■ Problem requirements ■
Nothing but a number should be given: how many lines in the entries below include the string "right".

■ Records excerpted from a collection ■
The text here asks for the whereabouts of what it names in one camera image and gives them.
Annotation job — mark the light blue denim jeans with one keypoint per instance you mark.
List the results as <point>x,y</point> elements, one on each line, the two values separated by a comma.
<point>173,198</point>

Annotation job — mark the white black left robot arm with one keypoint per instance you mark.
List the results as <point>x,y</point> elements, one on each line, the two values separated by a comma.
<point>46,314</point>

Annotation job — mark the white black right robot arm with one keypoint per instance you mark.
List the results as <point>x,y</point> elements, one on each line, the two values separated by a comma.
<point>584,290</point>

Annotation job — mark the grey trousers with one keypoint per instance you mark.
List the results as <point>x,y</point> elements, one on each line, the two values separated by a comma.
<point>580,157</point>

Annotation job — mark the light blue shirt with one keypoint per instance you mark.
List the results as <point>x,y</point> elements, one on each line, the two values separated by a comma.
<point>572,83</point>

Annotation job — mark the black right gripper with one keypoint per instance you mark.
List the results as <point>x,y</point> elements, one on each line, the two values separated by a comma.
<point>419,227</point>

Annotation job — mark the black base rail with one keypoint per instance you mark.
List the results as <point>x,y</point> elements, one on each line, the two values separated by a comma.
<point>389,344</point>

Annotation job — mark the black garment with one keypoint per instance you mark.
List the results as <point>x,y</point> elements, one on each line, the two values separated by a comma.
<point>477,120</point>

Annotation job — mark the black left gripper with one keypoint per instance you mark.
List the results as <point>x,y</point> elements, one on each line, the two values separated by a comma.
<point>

■ Written answer ■
2